Stephen Cunis

Personal information
- Full name: Stephen John Cunis
- Born: 17 January 1978 (age 48) Whakatāne, New Zealand
- Batting: Right-handed
- Bowling: Right-arm fast-medium
- Relations: Bob Cunis (father)

Domestic team information
- 1998/99–2005/06: Canterbury

Career statistics
| Competition | First-class | List A |
| Matches | 32 | 55 |
| Runs scored | 582 | 199 |
| Batting average | 15.72 | 12.43 |
| 100s/50s | 0/2 | 0/0 |
| Top score | 64* | 33 |
| Balls bowled | 5,021 | 2,740 |
| Wickets | 79 | 68 |
| Bowling average | 28.68 | 26.33 |
| 5 wickets in innings | 3 | 0 |
| 10 wickets in match | 0 | 0 |
| Best bowling | 5/59 | 4/37 |
| Catches/stumpings | 9/– | 6/– |
- Source: Cricinfo, 6 December 2019

= Stephen Cunis =

New Zealand cricketer

Stephen John Cunis (born 17 January 1978) is a former New Zealand cricketer who played first-class and List A cricket for Canterbury between 1999 and 2006. He has since been a cricket coach and administrator.

==Life and career==
Stephen Cunis is the son of the New Zealand Test cricketer Bob Cunis. He grew up in Northland and attended Whangarei Boys' High School. After moving to Christchurch in 1998 he played and coached at the St Albans Cricket Club for 14 years.
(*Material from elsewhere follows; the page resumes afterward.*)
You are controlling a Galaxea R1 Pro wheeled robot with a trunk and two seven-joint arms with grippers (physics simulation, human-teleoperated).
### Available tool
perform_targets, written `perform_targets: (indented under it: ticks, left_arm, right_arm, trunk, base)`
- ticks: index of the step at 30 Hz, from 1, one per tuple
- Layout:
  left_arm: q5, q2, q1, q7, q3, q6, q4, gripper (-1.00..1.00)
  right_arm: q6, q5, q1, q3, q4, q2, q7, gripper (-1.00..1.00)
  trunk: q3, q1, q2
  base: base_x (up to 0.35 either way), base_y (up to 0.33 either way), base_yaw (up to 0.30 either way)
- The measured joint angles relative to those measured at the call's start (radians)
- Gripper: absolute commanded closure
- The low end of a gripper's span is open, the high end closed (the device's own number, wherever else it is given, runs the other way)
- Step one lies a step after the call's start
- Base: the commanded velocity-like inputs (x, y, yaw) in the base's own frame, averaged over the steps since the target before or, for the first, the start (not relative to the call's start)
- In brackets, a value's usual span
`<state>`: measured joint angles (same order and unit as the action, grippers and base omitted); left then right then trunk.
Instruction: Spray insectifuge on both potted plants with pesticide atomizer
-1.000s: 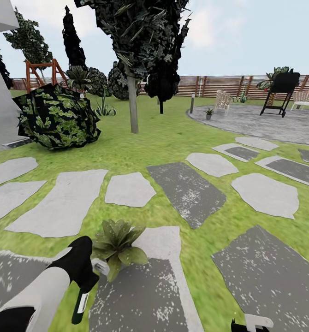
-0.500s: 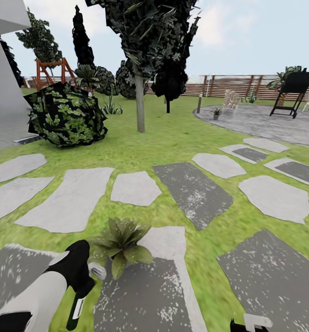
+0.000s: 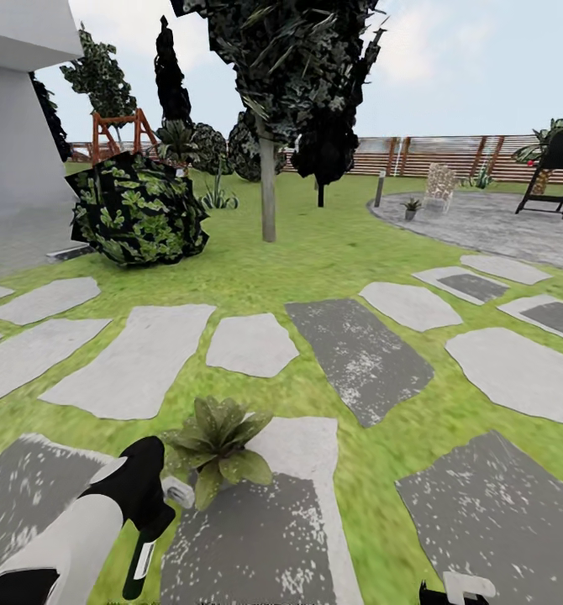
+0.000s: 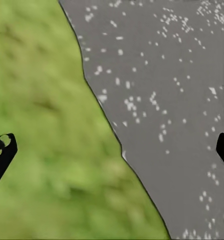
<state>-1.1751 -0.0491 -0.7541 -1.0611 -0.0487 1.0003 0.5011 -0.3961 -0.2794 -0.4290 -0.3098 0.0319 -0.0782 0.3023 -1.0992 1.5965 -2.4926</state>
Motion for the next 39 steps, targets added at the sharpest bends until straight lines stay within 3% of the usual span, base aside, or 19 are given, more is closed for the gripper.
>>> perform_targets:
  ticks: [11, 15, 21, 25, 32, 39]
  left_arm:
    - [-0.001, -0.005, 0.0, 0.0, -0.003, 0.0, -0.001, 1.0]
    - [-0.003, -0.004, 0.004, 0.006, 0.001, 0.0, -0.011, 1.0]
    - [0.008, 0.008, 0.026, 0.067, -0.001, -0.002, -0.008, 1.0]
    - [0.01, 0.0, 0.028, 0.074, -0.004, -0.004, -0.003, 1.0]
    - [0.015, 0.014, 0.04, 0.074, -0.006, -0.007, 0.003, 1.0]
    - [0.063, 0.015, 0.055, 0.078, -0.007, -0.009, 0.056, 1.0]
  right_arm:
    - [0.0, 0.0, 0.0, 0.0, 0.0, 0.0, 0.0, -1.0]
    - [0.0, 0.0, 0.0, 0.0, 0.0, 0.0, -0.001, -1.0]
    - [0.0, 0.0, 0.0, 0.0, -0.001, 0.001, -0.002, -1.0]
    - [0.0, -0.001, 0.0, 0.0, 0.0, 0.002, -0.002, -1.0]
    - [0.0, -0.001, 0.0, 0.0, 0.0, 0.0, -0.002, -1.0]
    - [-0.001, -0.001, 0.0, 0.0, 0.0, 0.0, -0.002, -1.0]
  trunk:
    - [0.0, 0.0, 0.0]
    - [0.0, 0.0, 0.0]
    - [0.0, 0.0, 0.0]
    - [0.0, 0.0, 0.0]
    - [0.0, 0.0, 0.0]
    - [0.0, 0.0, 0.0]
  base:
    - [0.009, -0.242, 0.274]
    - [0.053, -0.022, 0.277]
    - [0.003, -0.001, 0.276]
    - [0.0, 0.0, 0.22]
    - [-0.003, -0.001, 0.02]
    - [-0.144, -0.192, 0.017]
A fast-medium bowler and useful lower-order batsman, Cunis was a frequent member of the Canterbury team from 2000–01 to 2004–05. His best first-class bowling figures were 5 for 59 against Otago in 2000–01. His highest score was 64 not out against Wellington in 2003–04, when he and Chris Harris added an unbroken stand of 96 for the ninth wicket.

Cunis taught as a primary school teacher in Christchurch for 10 years. He coached extensively in Christchurch and was also the assistant coach of the New Zealand women's team. He and his family moved to Northland after the February 2011 earthquakes severely damaged his house and land.

As of 2019, Cunis he works full-time for Northland Cricket Association as the General Manager. Before taking this position he had been the Northland coach for eight years. He and his wife Kara have three sons.